**WHAT TO PRODUCE:** Report, from the records below, every line where the word "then" appears.

---

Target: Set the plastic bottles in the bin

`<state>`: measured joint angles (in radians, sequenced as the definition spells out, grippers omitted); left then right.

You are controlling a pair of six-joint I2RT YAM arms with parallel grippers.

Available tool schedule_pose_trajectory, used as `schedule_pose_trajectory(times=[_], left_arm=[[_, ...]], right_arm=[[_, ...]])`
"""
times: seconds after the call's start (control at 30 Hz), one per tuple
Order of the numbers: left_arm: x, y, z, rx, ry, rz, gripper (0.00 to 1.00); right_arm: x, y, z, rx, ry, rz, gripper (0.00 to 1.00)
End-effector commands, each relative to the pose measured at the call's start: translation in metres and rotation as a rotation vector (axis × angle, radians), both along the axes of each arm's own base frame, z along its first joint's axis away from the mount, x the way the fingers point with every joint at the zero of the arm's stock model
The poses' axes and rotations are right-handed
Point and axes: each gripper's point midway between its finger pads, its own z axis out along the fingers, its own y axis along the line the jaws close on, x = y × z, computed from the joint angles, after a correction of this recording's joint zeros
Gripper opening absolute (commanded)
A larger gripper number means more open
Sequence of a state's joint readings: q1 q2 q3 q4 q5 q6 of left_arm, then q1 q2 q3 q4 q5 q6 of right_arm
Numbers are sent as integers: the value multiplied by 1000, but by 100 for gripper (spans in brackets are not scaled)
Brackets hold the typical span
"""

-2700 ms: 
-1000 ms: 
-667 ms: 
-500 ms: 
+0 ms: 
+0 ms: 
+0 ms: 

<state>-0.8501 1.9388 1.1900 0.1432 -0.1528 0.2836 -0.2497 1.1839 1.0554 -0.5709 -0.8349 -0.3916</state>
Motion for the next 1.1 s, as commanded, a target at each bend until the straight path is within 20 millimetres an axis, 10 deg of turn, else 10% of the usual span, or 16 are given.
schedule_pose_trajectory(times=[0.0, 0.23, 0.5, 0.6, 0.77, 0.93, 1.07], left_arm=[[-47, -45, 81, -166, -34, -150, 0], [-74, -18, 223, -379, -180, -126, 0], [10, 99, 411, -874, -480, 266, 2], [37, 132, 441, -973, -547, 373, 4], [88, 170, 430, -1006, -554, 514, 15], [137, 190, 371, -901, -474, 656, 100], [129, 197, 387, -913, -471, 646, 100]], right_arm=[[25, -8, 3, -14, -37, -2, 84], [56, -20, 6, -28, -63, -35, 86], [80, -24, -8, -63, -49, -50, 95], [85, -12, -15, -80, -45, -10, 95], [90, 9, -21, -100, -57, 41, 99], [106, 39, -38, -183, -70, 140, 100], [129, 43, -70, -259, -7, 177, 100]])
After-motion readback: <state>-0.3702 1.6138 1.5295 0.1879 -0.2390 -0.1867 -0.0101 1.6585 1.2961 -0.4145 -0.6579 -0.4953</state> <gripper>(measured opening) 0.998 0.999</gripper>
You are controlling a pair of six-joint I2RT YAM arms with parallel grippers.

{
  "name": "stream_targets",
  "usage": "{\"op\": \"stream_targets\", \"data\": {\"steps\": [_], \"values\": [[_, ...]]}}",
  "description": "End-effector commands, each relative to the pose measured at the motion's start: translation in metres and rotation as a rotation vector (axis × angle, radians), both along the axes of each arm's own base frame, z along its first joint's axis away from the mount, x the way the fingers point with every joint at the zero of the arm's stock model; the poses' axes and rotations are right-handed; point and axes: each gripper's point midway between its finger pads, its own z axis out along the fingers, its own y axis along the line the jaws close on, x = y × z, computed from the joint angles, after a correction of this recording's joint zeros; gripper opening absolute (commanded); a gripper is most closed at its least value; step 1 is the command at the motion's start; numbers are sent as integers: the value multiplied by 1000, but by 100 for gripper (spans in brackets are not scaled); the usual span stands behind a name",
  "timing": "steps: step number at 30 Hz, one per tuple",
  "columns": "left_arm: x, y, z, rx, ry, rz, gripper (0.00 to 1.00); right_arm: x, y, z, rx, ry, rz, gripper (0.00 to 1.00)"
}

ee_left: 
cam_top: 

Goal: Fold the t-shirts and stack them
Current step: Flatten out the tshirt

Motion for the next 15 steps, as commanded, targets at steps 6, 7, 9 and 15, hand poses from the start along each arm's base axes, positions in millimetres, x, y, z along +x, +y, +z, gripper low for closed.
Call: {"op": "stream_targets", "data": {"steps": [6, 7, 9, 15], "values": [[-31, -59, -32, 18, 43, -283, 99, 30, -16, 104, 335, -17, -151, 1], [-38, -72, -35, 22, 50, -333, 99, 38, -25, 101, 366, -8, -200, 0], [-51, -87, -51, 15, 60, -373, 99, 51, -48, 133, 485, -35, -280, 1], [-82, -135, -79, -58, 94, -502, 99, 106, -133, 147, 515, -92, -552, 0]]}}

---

**EXERCISE RESULT:**
`<state>`: measured joint angles (in radians, sequenced as the definition spells out, grippers omitted); left then right.
Sequence of a state's joint readings: q1 q2 q3 q4 q5 q6 of left_arm, then q1 q2 q3 q4 q5 q6 of right_arm

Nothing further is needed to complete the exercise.